Model
Modeling
instruction
We constructed a series of RNA sequence for predicting the stability of different hydrogen linkage of base pairs (C-G or A-U) and stem-loop structure sequence.
For testing the stability of bases, we only altered ACGU in a specific region of the same sequences. For example, in those two sequence
GGAUAAAUCCUUACAAGUCUGCUGAAGGAGAUAUACCC
GGAUCCAUCCUUACAAGUCUGCUGAAGGAGAUAUACCC
The same sequence with two pair of bases changed.
For testing the stability of the stem-loop structure, we mainly deal with it in two ways: changing size of the loop and length of the stem. Just like those below.
Purpose
For this modeling, we are looking for a prediction toward to the final product. Since our product want to accomplish the role of a biochemical based thermometer, we needs to restrict the expression strength of fluorescent protein in a certain temperature range. Plus, we have to make multiple kind of products in which the fluorescent protein will express in a variety of temperatures. In this case, it is necessary to predict the structure that is suitable to our investigation. This will highly likely reduce the bias and lower the cost of experiments.
How to construct the model
In order to have a prediction, we need to make a assumption of what percent of fraction will disconnect in the RNA sequences in the temperature from 1 Celsius degree to 100 Celsius degree.
We uses the website called “Nupack” to construct our modeling.
Here is the link: http://www.nupack.org/
This is the first page of the website. As you check the “compute melt”, the minimum temp, increment, and maximum temp would appear. We set a range for temperature from 0-100 Celsius degree and fill in a 10 into increment column. Therefore, it will give us the data of fraction bases unpaired every 10 Celsius degree. After set up, you need to click “analyze” to the next step.

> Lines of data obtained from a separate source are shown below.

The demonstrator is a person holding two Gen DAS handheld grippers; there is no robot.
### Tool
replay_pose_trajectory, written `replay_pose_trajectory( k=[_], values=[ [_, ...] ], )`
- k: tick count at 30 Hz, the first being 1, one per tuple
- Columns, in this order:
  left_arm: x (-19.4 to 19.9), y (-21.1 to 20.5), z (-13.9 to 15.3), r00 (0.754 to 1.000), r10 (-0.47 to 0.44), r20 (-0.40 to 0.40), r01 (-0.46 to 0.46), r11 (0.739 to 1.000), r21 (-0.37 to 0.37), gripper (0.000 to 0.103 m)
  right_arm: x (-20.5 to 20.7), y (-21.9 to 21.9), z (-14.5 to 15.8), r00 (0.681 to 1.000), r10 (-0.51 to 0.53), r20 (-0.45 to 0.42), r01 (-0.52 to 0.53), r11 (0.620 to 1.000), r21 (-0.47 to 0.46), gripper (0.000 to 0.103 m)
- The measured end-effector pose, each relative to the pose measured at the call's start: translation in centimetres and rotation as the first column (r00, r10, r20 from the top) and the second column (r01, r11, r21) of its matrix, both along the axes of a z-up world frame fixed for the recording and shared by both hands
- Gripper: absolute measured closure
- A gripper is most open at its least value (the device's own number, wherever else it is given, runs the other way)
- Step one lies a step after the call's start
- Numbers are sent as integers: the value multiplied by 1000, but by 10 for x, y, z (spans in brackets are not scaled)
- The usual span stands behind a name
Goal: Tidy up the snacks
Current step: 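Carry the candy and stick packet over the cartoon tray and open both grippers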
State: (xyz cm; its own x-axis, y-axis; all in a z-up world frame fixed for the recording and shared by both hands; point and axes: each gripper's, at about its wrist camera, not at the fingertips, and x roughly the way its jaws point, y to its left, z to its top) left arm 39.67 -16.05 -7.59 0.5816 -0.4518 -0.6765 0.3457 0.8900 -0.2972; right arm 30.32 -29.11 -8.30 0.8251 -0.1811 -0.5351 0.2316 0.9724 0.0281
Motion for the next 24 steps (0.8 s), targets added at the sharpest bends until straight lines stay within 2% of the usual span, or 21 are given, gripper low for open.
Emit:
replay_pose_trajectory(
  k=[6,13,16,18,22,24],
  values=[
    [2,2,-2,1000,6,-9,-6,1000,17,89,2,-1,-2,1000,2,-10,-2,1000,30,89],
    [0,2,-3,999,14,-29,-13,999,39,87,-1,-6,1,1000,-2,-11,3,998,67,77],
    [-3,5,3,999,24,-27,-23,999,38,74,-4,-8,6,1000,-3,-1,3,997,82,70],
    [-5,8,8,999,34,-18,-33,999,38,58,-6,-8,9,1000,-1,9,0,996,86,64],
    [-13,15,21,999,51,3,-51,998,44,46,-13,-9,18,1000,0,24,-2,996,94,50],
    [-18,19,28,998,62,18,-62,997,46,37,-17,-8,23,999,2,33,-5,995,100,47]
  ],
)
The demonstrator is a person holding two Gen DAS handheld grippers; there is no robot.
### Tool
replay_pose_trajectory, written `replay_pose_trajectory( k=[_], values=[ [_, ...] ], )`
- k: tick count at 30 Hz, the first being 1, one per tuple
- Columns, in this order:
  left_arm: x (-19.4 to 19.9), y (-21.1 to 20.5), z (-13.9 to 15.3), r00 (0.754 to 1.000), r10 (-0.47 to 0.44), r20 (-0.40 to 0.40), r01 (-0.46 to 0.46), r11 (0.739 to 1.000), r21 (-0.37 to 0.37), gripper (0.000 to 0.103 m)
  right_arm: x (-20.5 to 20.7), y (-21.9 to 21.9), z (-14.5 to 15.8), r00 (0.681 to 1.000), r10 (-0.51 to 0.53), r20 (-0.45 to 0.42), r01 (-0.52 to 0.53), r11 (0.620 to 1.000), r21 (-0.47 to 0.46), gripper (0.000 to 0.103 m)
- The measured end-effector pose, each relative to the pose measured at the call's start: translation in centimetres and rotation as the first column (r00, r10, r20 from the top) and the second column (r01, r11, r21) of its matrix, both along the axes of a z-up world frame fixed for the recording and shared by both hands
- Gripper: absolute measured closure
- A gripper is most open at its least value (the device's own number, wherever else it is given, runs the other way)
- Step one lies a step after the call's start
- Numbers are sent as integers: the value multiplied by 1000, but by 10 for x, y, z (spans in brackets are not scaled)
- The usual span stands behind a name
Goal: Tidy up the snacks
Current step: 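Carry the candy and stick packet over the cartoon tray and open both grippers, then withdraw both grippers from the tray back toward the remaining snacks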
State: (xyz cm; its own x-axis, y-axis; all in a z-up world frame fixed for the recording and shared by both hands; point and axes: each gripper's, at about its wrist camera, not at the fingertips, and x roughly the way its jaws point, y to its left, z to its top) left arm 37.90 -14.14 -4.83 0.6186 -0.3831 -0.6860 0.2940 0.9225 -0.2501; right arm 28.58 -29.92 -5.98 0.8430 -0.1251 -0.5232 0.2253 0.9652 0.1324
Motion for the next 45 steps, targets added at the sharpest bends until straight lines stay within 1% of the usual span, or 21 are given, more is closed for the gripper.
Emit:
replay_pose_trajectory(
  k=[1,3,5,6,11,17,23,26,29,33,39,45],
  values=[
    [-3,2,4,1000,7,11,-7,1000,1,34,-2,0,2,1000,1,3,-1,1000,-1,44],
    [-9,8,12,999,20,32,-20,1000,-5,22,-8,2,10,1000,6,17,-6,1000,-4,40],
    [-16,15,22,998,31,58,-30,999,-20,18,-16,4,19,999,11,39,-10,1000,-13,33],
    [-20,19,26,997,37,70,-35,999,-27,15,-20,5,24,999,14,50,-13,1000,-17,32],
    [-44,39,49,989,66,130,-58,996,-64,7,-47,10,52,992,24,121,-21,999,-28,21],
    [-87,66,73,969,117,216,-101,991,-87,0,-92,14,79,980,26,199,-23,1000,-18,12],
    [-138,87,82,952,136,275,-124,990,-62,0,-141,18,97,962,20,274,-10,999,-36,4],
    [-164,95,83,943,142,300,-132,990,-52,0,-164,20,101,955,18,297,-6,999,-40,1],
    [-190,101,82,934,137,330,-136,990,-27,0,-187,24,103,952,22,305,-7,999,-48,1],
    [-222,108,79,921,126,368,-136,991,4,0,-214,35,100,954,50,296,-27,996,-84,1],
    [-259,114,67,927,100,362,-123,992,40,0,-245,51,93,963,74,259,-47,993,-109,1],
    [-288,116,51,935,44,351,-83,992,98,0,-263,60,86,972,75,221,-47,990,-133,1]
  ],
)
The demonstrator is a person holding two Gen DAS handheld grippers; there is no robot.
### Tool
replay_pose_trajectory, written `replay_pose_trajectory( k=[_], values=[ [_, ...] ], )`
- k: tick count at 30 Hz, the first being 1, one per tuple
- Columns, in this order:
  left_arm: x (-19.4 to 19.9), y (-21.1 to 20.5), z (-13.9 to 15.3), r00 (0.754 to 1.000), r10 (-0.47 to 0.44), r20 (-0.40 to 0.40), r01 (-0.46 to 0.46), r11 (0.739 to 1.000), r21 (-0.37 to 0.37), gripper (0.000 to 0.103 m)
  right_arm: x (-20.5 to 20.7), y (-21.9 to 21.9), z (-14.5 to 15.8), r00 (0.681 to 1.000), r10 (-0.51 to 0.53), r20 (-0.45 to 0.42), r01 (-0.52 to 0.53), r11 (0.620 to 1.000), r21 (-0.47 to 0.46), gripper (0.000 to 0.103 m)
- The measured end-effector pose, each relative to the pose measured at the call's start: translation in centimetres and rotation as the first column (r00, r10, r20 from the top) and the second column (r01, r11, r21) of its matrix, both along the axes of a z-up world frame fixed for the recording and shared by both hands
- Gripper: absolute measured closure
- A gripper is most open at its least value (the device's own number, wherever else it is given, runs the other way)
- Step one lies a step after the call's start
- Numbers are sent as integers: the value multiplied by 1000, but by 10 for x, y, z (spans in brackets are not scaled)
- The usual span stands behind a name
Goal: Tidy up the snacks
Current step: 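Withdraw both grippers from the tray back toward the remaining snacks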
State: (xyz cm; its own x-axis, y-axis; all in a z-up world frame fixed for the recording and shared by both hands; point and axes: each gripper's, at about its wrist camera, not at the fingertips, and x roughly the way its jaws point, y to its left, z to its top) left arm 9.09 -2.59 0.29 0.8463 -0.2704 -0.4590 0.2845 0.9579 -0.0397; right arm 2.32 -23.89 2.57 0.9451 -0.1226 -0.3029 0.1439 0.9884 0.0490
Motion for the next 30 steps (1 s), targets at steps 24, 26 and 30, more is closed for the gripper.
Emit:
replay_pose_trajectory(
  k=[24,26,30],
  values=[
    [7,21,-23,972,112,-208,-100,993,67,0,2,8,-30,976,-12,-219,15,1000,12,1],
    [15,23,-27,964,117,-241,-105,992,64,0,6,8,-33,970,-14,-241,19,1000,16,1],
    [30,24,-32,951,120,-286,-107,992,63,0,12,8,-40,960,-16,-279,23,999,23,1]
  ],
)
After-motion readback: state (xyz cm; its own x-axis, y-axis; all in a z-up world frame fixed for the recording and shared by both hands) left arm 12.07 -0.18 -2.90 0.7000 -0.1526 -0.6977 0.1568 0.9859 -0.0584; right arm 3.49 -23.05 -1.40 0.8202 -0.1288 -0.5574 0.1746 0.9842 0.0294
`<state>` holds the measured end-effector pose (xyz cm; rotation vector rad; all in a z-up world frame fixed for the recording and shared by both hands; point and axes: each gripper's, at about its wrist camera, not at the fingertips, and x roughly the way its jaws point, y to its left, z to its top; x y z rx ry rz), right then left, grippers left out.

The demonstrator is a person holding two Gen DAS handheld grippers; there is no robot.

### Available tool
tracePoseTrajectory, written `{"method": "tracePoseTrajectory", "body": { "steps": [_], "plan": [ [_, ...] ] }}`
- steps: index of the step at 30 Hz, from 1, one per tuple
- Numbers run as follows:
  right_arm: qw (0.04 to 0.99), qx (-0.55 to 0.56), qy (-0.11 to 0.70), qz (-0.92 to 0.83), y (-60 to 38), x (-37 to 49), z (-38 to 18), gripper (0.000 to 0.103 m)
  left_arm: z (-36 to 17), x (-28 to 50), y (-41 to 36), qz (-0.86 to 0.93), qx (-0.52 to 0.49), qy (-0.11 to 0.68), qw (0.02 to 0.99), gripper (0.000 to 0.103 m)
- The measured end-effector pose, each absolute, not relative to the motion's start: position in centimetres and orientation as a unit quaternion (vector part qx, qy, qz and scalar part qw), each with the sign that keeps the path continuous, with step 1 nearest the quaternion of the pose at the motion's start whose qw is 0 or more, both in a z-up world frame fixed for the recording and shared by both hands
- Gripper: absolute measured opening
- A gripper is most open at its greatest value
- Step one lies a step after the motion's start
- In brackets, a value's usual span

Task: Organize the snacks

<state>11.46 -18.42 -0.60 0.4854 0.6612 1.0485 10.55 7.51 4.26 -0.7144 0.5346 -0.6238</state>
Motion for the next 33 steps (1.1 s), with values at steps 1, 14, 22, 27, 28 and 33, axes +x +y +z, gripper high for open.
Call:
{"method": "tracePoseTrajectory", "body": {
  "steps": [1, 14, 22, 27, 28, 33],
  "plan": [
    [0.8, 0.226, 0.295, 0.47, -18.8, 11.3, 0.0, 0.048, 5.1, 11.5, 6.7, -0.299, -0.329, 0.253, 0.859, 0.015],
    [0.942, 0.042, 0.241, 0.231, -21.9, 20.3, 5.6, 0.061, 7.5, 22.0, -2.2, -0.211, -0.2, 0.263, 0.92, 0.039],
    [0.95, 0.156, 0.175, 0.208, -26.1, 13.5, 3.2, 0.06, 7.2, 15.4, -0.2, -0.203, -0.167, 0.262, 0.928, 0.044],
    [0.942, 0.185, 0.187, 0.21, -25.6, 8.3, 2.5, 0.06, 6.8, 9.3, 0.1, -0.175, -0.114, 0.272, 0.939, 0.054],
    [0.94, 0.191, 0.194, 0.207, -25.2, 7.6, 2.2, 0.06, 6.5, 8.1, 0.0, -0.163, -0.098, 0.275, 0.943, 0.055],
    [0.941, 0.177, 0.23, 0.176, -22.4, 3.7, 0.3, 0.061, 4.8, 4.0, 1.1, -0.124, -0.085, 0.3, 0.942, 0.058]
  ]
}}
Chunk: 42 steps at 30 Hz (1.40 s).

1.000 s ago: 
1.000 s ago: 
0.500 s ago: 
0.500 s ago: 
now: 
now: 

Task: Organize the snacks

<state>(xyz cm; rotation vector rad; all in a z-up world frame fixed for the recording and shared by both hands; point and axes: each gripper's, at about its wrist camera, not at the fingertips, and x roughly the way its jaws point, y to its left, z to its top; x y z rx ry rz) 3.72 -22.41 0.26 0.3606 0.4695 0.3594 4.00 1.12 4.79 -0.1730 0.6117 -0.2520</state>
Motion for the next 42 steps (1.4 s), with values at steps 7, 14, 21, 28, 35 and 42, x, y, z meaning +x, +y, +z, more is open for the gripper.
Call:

Then, the graph is there. This graph give you fraction of bases unpaired and its corresponding temperature. It sets dots on every 10 Celsius degree as the markers. Once you click the “download data”, the data of all those 11 dots will be uploaded just like the picture shows below.
Observation and Analysis of our model
We have designed 49 RNA sequence in total. We categorized those RNA sequence into two group by their characteristic that we designed. One group is mainly focus on the loop size, and another is mainly focus on the length of the stem and the base on the complementary side of RBS (RNA binding site, it is the place where stimulate the protein express but restricted by the loop structure). The bases change on the complementary side of RBS will form a little bulge on sides of the stem because the base pairs only connect with their corresponding bases. The changing or adding non-corresponding bases on the complementary side of the RBS will form a bulge or a small loop structure. (notice: since our final goal are the RNA thermometer for vaccinate and since the characteristics of organic matters, we only mainly focus on the temperature span from 10-40 Celsius)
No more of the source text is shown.